Task statement: Check each line of the data below for the string "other", then state how many have it and nothing else.

_ _ _ _

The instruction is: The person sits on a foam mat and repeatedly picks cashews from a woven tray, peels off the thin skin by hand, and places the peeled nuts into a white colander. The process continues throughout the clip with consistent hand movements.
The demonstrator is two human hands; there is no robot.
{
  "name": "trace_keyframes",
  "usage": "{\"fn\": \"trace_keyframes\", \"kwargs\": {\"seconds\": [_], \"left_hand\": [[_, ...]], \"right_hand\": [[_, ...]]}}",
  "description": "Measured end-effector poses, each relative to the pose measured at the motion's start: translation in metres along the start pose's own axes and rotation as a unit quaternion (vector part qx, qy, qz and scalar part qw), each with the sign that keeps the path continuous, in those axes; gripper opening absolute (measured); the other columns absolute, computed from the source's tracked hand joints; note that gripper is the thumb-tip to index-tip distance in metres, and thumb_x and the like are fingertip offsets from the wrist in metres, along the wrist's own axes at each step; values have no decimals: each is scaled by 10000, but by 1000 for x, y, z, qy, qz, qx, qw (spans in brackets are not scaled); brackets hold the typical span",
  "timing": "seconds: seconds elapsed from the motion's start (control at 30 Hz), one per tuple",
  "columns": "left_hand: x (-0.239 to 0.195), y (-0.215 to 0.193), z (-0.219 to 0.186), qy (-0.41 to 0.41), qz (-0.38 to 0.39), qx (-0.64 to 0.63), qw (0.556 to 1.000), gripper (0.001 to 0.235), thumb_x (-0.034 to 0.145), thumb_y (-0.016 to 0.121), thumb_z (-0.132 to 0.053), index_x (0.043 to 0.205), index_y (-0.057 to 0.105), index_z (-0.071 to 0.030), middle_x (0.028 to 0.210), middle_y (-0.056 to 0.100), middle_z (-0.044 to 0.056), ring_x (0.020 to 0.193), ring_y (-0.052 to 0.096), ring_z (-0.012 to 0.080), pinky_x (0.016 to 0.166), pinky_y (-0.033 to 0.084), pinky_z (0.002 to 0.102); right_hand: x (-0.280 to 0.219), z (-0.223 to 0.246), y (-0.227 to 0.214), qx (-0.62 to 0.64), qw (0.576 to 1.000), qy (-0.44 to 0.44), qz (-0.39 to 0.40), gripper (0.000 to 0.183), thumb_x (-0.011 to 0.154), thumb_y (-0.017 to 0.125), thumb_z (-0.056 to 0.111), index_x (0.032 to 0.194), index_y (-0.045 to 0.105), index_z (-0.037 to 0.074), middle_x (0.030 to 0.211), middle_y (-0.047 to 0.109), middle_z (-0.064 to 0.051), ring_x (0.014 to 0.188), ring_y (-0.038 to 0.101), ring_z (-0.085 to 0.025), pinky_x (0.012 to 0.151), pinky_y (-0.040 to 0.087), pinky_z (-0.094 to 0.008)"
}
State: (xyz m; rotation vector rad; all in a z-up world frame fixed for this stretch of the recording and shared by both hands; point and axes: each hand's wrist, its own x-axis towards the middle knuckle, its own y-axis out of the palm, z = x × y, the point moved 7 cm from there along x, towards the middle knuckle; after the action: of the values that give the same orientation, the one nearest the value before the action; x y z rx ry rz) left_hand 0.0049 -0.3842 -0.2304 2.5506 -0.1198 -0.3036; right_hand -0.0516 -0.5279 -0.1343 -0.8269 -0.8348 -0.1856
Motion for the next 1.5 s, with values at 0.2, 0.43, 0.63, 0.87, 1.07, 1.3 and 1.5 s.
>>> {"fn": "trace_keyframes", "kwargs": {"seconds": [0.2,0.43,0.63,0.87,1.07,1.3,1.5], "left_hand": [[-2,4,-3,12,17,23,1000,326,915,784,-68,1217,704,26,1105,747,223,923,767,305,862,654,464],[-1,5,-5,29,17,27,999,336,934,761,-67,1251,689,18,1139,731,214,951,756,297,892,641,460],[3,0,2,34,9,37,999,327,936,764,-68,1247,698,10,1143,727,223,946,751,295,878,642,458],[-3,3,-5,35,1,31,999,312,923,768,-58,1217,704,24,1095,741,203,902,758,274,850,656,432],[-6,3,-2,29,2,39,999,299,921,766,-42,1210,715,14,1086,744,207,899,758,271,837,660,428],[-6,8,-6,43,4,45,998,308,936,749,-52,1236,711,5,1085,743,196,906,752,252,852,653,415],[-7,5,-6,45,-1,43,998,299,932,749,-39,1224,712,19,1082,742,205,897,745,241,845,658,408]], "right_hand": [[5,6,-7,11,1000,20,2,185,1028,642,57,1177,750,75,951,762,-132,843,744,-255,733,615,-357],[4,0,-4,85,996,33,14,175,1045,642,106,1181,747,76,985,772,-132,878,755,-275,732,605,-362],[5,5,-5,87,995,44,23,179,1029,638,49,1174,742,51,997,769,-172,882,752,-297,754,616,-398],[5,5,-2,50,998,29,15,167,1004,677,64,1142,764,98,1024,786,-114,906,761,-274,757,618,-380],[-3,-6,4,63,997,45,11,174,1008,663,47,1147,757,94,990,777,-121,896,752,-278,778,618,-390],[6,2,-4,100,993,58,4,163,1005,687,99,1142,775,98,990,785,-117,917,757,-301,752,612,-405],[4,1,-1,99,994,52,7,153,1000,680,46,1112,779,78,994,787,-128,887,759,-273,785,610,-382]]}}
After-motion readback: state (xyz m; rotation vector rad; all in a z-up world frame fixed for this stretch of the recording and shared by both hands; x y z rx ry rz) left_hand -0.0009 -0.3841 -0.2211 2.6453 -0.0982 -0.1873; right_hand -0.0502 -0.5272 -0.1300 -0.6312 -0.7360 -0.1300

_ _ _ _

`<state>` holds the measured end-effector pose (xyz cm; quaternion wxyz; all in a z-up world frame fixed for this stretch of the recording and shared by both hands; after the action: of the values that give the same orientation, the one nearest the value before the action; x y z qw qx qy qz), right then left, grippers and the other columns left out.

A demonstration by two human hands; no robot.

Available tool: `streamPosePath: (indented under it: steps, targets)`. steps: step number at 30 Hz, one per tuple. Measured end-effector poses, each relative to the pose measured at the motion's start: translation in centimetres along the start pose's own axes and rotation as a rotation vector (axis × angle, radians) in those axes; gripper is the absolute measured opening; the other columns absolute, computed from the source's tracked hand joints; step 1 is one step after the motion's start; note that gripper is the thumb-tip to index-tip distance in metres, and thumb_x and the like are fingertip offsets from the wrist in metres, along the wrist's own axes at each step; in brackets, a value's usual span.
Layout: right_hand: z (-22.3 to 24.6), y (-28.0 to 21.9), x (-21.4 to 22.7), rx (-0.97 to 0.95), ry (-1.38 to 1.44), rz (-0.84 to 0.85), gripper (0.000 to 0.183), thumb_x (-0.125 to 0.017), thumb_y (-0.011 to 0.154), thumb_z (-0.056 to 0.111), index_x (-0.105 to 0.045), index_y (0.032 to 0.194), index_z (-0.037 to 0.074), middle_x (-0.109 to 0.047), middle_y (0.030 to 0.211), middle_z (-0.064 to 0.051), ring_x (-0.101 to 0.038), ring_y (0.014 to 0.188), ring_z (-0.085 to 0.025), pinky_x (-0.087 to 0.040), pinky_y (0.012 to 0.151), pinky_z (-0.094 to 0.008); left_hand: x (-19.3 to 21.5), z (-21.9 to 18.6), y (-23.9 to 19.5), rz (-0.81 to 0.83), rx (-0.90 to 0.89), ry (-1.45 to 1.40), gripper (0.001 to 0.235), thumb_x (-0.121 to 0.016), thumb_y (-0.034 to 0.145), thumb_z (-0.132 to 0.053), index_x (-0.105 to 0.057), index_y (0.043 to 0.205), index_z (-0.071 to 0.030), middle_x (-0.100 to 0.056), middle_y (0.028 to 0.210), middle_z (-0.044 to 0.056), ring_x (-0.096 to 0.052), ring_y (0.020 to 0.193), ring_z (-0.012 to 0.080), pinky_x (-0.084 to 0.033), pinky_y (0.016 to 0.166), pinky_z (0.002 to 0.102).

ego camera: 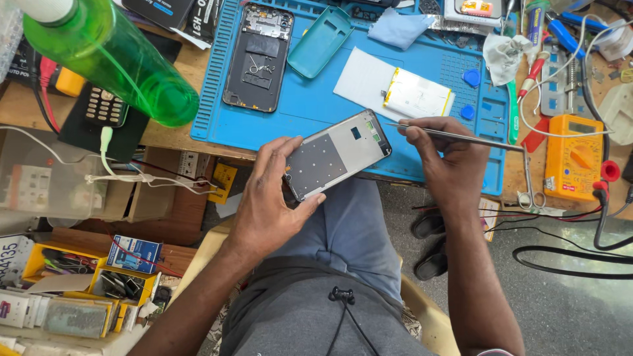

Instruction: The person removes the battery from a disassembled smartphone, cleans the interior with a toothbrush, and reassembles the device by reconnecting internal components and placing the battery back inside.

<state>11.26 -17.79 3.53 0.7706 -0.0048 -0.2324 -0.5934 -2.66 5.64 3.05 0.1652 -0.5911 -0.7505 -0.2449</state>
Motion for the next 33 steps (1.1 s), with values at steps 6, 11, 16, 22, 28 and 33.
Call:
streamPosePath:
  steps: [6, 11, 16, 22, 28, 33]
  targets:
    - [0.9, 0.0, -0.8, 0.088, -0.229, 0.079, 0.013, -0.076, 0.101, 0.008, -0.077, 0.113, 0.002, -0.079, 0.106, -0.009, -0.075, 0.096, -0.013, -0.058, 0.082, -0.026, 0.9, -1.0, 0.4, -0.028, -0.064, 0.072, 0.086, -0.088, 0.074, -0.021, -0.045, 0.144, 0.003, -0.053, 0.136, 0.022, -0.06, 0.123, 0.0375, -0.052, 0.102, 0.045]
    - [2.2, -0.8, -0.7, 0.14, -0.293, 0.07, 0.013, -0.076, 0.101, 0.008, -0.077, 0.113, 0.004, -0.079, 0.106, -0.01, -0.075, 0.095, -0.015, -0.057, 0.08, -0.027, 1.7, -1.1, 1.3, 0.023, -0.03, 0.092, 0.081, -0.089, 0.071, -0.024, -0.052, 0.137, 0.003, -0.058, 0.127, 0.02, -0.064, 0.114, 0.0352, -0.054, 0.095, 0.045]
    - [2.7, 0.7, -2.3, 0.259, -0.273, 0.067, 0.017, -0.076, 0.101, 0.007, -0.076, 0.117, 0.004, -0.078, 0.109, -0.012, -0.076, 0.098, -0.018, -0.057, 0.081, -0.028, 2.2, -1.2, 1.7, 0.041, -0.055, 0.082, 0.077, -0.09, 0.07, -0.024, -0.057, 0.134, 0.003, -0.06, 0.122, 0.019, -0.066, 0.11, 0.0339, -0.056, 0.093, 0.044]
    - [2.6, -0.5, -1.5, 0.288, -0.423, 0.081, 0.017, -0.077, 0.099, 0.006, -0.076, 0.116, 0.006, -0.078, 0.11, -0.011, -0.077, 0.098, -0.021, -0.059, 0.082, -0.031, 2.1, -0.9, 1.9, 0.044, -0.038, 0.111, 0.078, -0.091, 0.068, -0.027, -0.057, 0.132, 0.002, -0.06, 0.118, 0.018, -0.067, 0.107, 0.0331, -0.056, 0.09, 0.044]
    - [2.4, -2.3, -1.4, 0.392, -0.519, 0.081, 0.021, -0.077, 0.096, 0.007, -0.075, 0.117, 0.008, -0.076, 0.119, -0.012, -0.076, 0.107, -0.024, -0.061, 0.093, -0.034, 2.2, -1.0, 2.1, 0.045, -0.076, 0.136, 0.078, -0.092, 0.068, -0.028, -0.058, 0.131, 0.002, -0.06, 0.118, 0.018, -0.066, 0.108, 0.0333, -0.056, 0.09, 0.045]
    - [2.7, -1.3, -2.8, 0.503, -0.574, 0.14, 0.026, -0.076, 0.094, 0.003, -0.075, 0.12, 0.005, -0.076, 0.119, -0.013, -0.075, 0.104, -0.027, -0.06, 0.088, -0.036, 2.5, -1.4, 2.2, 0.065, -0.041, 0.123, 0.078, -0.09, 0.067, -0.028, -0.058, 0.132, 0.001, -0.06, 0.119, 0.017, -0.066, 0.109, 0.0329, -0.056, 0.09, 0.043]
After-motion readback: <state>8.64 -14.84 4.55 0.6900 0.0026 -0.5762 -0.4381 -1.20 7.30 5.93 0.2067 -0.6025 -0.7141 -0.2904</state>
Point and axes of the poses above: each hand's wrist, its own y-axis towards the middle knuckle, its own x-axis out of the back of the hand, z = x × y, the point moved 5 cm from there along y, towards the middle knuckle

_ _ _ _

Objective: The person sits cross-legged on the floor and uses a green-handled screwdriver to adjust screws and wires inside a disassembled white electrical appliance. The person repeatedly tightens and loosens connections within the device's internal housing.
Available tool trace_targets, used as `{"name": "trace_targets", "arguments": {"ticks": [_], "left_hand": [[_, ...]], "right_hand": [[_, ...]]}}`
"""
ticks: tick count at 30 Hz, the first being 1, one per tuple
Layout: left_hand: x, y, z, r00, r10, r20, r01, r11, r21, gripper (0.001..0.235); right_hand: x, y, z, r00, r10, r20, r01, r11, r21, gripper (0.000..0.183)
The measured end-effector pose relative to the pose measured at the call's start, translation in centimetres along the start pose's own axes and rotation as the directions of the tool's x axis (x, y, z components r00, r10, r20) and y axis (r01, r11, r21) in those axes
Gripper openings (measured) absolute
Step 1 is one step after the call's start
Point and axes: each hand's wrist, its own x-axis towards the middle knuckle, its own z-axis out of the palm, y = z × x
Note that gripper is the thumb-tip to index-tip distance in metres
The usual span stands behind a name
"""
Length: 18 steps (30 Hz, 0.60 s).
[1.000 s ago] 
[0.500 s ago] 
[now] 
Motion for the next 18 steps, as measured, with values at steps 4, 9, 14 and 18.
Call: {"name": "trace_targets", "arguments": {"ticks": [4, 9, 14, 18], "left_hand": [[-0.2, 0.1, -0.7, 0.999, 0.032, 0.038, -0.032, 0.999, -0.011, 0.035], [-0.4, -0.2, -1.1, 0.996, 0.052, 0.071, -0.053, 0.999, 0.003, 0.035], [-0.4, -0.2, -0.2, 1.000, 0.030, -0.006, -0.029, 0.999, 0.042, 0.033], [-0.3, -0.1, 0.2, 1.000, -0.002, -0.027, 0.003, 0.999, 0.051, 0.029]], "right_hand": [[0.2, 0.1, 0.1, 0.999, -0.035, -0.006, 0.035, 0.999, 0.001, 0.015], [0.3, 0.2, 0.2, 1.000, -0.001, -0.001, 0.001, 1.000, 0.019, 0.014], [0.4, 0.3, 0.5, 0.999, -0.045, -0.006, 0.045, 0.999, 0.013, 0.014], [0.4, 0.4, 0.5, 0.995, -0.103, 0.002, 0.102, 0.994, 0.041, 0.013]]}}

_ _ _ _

Solved exercise: 3